Viewed from a distance, it does have a hint of exhibitionism about it but I don't live there and it's really none of my business how they choose to do it.

// I find all of it self-indulgent and mawkish, to be honest. I don't like flowers tied to lamp posts near fatal accidents, either. //

I'm surprised that flowers tied to lampposts don't cause another accident by attracting drivers attention.

WR.
they don;t distract as much as having a bicycle tied to a lamppost as is the case in the capital, painted white to show that a cyclist has died at that junction. Or on roads where there is an RTA and drivers slow down to gawp,
Riding a motorbike over the cellophane that has become adrift can be pretty hairy, especially in the wet.
The only place where i found the leaving of physical objects to have a resonance and relavence, was the Viet Nam Memorial in Washington.

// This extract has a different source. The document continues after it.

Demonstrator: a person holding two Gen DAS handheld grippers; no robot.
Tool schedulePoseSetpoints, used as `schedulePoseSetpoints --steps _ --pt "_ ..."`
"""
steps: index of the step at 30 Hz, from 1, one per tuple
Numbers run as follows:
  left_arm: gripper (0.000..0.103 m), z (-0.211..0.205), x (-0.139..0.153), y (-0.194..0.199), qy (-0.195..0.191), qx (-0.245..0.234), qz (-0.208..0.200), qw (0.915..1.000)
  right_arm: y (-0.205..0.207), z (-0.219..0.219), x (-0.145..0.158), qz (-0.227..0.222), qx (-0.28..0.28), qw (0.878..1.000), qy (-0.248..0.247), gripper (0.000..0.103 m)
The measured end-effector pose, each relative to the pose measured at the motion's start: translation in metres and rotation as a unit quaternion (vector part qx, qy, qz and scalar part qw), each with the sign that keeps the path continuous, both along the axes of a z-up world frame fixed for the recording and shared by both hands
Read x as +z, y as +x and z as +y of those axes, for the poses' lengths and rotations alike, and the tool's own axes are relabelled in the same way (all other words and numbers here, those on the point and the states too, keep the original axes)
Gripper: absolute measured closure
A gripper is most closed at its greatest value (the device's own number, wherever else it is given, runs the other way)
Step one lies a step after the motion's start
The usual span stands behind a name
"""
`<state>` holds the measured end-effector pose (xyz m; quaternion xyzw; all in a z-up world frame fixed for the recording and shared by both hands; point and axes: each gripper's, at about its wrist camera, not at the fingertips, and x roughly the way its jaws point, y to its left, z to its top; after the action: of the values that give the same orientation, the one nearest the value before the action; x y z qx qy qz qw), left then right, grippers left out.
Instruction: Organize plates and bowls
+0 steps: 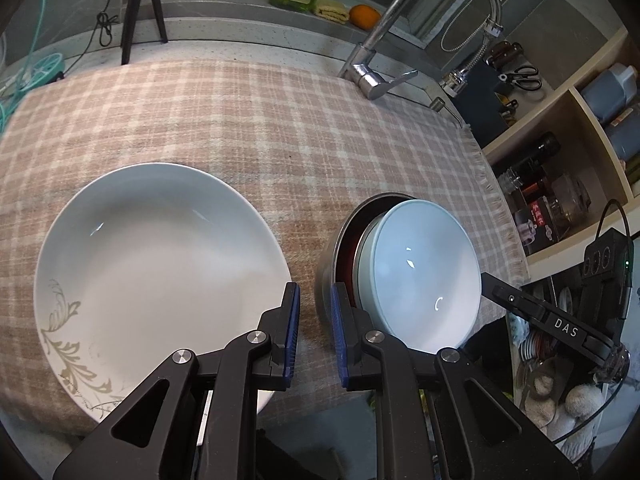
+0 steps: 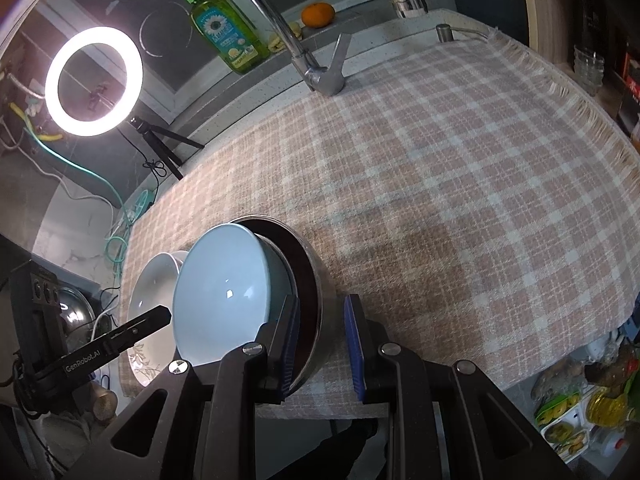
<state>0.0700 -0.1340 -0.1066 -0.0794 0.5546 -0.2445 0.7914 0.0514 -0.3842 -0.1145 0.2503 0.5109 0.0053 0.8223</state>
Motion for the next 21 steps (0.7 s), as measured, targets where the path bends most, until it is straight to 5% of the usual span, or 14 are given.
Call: schedulePoseSetpoints --steps 21 --pt "0.089 -0.01 -0.008 0.004 0.01 -0.018 0.003 0.9998 0.002 -0.002 -0.013 0.013 0.0 1.0 0.008 0.082"
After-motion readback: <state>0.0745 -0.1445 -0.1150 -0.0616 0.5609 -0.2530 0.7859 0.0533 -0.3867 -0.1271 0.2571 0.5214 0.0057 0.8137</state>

If an vets' deaths are attributed to war injuries, their names are still added, so there are half-a-dozen new names added every year.

All the 'physical' memories are collected by volunteer attendents at the end of each day, and stored.

There are plans for a memorial museum to be built, but it has to come from public subscription - the government does not fund memorials.

One guide told me of some of the things left - a wedding dress by a bride whose dad was not there to walk her down th aisle, a $10 bill left - an unpaid debt before the lender was drafted - it's all heartbreaking.

The biggest item so far is a brand new Harley Davidson motorcycle, which still has the dealer tags attached. It was left by the wall one day, and the volunteers tracked down the people who had left it. It was a local biker gang who had saved up and bought the bike to leave - 'In case any of the brothers need a ride ...'

Now that is a memorial worth having - very different from the way people here do it, because only people connected leave things, there is no mass 'mourn-in' from needy strangers.
i suppose it seems for more fitting for a child - children aren't interested in flowers or wreaths, so perhaps it just feels like its something the child would have liked
perhaps some even believe that the child can play with it in the next life.